Rien ne prédestinait Melania à régner sur la Maison-Blanche à l’époque où elle arpentait les rues de Sevnica. Nichée sur les rives de la Sava, à une centaine de kilomètres de la capitale Ljubljana, Sevnica est une ville somnolente où le silence n’est qu’occasionnellement brisé par le ronronnement d’un moteur de voiture. Autrefois un centre industriel, la petite ville du centre de la Slovénie abrite aujourd’hui quelques 5 000 personnes. Chaque parcelle d’herbe en vue est coupée parfaitement, on entend les oiseaux gazouiller en plein centre-ville et les fleurs sont partout. Avec l’un des châteaux les plus enchanteurs du pays, perché au sommet d’une petite colline au cœur de la ville, ses vignobles pittoresques et son affluent du Danube, Sevnica est une charmante petite bourgade comme il y en a d’autres dans ce territoire d’ex-Yougoslavie.

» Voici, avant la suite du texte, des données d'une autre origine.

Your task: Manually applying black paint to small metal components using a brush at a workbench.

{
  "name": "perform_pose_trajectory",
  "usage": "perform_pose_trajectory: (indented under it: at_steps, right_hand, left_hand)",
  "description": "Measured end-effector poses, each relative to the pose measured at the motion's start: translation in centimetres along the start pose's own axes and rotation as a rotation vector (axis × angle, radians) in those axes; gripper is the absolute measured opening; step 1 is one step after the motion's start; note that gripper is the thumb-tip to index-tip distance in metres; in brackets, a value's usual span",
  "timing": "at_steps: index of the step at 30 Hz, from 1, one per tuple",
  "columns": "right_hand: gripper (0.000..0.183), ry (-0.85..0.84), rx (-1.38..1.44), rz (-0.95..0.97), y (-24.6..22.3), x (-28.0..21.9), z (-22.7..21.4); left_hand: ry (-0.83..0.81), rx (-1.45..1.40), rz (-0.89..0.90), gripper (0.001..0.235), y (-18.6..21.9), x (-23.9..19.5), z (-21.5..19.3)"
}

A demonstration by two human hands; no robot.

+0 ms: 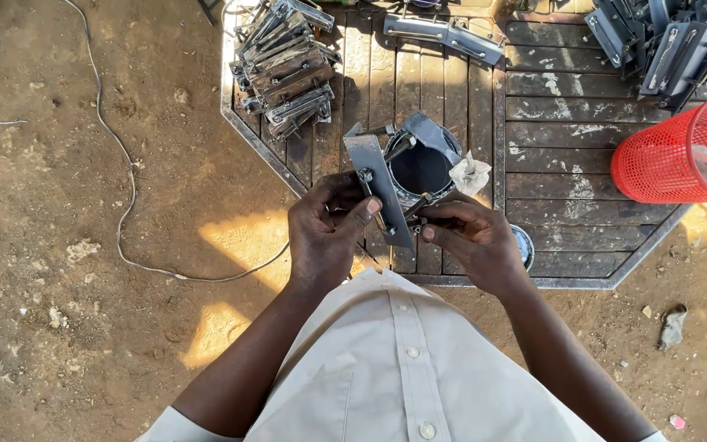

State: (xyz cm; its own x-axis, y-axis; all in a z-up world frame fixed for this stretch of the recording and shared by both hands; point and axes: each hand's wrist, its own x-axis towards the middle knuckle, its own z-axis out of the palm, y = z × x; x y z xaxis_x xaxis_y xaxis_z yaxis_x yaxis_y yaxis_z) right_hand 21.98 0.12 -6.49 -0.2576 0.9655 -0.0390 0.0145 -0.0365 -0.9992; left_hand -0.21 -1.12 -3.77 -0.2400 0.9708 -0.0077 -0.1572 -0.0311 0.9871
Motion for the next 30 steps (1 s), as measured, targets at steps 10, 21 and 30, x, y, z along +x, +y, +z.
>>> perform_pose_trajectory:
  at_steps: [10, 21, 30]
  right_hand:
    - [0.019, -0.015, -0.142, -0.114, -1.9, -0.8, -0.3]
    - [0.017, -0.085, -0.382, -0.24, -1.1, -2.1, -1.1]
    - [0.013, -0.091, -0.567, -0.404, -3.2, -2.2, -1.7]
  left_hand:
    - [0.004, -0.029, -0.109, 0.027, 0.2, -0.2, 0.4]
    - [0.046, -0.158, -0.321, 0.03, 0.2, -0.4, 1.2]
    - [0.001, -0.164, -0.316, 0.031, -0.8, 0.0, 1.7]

Mais Melania avait des rêves de grandeur, elle disait souvent que Sevnica était trop petite pour elle, elle préférait aller à Ljubljana aussi souvent que possible. Un jour de 1988, Melania Knavs, âgée de 17 ans, attendait un ami sur l’escalier de la maison des jeunes de la capitale slovène. C’est là que le photographe de mode Stane Jerko l’a vue pour la première fois et l’a convaincue de poser pour lui. Dix ans plus tard, lors d’un événement mode à New York, Melania, devenue mannequin à succès, rencontre Donald Trump. C’est ainsi qu’elle devient la troisième épouse du milliardaire excentrique. Selon le magazine américain GQ, Melania aurait encore des liens génétiques en Slovénie, autres que ceux avec ses parents et sa sœur, en la personne de son demi-frère caché. Né d’une relation qui pris fin avant que Viktor Knavs – le père de Melania – ne se marie avec sa mère, il a été renié par son géniteur dans un premier temps. Des tests de paternité ont alors révélé qu’il était bien son fils et il a été obligé de lui payer des allocations mais sans jamais le reconnaître. Denis Cigelnjak, qui vit toujours en Slovénie, ne cherche pas l’attention médiatique et aurait déclaré ne rien vouloir de son père ou des Trump.